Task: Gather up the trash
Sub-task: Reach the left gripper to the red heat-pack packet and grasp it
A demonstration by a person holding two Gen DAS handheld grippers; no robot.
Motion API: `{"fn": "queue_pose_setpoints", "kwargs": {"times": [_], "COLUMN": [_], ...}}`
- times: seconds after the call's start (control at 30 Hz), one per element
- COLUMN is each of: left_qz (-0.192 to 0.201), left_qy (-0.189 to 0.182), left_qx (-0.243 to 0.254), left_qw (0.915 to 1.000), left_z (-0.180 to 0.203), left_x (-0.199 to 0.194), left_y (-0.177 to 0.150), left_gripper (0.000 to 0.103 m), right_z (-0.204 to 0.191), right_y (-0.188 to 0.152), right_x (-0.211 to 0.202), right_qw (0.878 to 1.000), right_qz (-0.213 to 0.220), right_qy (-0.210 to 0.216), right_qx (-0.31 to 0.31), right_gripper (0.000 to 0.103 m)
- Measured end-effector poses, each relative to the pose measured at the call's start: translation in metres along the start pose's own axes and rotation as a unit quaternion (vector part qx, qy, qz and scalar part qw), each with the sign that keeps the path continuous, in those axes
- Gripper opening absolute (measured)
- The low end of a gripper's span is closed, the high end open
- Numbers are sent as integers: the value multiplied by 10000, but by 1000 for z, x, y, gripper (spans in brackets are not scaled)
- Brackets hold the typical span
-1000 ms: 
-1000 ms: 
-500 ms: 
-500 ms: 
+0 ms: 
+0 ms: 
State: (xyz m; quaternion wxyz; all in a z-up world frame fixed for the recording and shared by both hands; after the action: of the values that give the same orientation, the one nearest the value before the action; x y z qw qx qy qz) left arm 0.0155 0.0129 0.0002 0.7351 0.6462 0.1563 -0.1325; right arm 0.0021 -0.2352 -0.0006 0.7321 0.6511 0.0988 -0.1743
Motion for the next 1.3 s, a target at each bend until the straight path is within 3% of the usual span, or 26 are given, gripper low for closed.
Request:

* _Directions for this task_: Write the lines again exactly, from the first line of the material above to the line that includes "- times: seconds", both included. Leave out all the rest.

* _Exercise response_:
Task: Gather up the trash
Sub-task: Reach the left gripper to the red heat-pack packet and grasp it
A demonstration by a person holding two Gen DAS handheld grippers; no robot.
Motion API: `{"fn": "queue_pose_setpoints", "kwargs": {"times": [_], "COLUMN": [_], ...}}`
- times: seconds after the call's start (control at 30 Hz), one per element

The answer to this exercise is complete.